I was nervous and excited when we decided to meet for dinner on a very cold January day. I know, you’re thinking first meeting with a guy you met online should NOT be dinner and I would agree. I have no excuse to offer other than it felt right, like this was exactly what I was supposed to be doing. I decided on the place, the now sadly closed, Chat ‘N Chew on E 16th Street. We met on the corner of E 16th Street in Union Square in front of Coffee Shop. He was tall and strikingly handsome. I was (and still am) small and geeky but to hear him tell it I was beautiful (awww! This is what you look for in a muffin folks!). My only memories of our dinner are that we discovered that we are both vegetarians and that he, with his naturally stoic face (also known as resting viking face), gives nothing of his inner thoughts away. I liked his email persona and found that I also liked him in person but, I couldn’t tell if he liked me or not. I prepared myself for his polite good-bye after dinner after which he would never call or email again. To my surprise, he didn’t say good-bye but suggested we go somewhere else afterward for coffee, for him, and tea for me. I’m pretty sure I rambled quite a bit between tea sips and I remember seeing what seemed like hundreds of cabs streaming down (3rd?) avenue outside, all with ads for the Broadway show Urine Town in their light boxes. Afterward we walked downtown and talked—again, about what I have no idea—but I do remember that it was bitterly cold and my shoelaces kept coming untied. He joked that maybe I didn’t actually know how to tie my shoes. We stopped walking at the West 4th Street subway station. He invited me to a joint birthday party he and one of his roommates were throwing at his place in Williamsburg. At the time, I was an uptown Manhattan girl and saw Brooklyn as a wilderness to be visited only rarely and where streets had names, not numbers, and thus was barely navigable. It is a testimony to the power of love that I said yes without hesitation.

Earl Grey—Black
I am not a morning person. When my alarm goes off in the morning, the tinkling sounds of crystal emanating from my phone do not inspire me to leap out of bed ready to tackle the day but instead make me snuggle deeper into bed. I convince myself that I don’t really need to take a shower and so can spend another fifteen, even thirty minutes in bed. One of the few things that make getting out of my warm and cozy bed worthwhile is the prospect of drinking a hot cup of Earl Grey tea—no milk, no sugar—black. I feel downright giddy as I fill our orange kettle with water, push the red button on the handle and hear the hiss of the rapidly heating water. When that boiling hot water hits those tea leaves releasing the steamy, bergamotty (it’s a word to me!) aroma—bliss! I’m sighing right now just thinking about it!
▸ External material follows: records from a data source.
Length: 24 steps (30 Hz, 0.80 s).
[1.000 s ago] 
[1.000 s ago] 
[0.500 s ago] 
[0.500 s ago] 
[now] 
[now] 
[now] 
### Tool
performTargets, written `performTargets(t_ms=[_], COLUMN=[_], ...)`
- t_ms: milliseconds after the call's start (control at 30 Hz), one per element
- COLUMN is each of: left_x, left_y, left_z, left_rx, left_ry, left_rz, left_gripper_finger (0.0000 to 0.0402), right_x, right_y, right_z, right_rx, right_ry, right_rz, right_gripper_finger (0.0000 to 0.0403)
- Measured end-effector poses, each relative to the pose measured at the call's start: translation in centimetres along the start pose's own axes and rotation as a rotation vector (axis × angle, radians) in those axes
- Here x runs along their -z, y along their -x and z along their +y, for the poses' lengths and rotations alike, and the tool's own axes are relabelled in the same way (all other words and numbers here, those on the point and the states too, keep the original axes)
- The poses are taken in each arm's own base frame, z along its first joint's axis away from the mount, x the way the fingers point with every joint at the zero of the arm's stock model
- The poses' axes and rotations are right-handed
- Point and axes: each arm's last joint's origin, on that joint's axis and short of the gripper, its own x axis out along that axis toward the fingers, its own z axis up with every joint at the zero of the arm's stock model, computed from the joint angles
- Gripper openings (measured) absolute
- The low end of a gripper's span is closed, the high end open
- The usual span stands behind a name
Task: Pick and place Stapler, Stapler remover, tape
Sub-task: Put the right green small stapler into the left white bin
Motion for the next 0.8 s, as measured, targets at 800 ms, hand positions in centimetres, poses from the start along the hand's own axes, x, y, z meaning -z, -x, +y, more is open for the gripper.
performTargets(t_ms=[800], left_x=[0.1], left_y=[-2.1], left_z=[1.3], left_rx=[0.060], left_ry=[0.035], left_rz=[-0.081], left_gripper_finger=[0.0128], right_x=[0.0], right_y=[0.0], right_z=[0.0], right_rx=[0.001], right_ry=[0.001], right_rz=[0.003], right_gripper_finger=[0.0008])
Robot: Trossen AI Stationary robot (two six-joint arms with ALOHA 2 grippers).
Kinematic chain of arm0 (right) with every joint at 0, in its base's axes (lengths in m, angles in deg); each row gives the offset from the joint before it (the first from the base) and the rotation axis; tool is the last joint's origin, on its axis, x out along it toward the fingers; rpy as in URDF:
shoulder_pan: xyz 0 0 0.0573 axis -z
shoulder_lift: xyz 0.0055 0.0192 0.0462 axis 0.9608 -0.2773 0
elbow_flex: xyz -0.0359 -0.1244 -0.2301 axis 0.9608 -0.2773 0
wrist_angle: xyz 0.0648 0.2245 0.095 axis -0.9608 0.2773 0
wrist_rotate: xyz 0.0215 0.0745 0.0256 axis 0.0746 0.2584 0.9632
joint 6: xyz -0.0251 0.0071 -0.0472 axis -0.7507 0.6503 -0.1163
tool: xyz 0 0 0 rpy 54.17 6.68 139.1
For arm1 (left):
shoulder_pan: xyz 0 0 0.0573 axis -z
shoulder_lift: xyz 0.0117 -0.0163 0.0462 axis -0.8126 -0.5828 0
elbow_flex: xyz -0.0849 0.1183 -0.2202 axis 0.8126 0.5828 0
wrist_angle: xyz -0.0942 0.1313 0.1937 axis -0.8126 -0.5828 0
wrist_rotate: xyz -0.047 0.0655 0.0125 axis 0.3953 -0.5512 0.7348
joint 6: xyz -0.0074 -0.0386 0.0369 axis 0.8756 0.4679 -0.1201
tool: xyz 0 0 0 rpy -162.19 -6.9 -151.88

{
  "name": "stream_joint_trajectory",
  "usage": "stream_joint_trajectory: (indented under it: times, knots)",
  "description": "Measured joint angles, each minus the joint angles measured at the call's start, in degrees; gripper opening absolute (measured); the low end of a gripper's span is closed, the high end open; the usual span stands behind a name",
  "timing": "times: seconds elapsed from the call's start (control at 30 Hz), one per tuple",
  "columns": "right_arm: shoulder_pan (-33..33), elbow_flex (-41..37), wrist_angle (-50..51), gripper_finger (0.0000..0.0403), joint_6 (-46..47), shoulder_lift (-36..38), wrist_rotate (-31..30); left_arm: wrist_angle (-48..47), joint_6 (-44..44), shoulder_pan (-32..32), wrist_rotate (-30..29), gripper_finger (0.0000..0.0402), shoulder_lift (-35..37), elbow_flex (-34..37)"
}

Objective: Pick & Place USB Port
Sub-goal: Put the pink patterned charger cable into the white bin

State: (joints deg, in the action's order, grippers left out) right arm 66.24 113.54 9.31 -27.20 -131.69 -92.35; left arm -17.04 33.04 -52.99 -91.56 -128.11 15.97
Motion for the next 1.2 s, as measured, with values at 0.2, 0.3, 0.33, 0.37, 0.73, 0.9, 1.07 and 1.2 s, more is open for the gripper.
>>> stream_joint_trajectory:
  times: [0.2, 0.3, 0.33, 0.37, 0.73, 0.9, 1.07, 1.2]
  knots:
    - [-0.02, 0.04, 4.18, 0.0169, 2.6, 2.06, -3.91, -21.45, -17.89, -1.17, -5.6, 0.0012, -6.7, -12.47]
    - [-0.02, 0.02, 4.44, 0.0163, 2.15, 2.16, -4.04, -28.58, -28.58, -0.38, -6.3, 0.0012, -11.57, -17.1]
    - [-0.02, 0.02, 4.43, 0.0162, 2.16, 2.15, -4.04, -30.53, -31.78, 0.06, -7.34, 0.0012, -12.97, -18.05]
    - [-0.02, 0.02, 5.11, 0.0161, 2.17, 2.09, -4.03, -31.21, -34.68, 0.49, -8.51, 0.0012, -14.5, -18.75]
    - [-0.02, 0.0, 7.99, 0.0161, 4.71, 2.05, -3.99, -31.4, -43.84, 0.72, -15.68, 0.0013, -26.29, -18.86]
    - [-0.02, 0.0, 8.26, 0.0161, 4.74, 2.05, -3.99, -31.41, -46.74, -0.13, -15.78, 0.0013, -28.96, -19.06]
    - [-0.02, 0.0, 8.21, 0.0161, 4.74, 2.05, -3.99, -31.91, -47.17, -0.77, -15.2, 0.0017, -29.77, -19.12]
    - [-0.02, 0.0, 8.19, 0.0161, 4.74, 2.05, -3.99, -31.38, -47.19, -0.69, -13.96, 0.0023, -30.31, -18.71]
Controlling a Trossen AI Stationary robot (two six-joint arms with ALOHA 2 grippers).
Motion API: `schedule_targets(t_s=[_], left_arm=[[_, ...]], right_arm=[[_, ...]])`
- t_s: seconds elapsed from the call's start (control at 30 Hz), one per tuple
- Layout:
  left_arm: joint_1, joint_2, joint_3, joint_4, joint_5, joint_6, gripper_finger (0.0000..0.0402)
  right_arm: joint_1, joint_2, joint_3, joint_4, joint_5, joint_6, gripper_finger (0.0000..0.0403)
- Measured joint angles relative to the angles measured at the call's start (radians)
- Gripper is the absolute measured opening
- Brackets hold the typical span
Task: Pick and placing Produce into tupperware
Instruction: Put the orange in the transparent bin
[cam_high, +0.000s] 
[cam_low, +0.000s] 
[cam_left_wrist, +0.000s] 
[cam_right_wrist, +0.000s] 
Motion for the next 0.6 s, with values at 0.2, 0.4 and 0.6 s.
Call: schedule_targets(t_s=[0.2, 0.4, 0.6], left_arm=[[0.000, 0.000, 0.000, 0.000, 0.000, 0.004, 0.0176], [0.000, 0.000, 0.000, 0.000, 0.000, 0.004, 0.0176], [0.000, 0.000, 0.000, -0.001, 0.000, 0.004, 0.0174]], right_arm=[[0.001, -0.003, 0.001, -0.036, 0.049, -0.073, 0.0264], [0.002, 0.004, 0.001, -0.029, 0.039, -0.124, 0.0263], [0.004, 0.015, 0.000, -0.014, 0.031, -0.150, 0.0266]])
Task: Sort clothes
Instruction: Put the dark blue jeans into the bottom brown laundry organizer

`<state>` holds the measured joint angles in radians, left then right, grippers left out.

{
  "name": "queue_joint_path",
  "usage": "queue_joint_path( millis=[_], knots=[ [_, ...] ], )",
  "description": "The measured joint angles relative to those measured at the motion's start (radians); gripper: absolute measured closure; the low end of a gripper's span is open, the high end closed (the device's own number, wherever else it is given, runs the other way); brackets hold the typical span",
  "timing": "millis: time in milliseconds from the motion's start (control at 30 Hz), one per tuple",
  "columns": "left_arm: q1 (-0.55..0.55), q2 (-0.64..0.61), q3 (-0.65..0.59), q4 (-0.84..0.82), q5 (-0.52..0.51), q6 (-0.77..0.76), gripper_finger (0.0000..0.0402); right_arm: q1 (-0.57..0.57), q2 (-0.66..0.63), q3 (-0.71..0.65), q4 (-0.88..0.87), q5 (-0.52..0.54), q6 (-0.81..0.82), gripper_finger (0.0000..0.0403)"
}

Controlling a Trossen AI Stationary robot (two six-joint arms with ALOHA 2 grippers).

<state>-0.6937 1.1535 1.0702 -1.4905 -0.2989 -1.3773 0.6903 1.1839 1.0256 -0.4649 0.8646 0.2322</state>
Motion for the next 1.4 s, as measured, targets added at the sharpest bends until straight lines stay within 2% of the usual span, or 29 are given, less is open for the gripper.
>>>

I place the tea on the kitchen table, I sit, I cup my hands around the warm mug and despite the madness of the world outside, in that moment, absolutely nothing is wrong. Tea is my haven within a haven, my primary haven being my apartment. [Sidebar: One of my other havens is Korean dramas, which I highly recommend if you are ever in need of escapist, melodramatic, occasionally 1950s rom-com style fabulousness.] Most of life’s problems can be put into sharp focus and calmly dissected over a cup of tea.

We humans can be both phenomenally fantastic and colossal assholes and when we interact, especially within families and as couples, it can be intense and overwhelming. To be clear, I’m not expert on anything but I’m fairly rational and an avid, some would say keen, observer of human behavior. Whatever your relationship issue or problem, tell me all about it. The kettle is on.

I’ll pour a cup of Earl Grey and get back to you with my two cents but consider yourself warned, I give my advice the way I take my tea, without sugar or cream.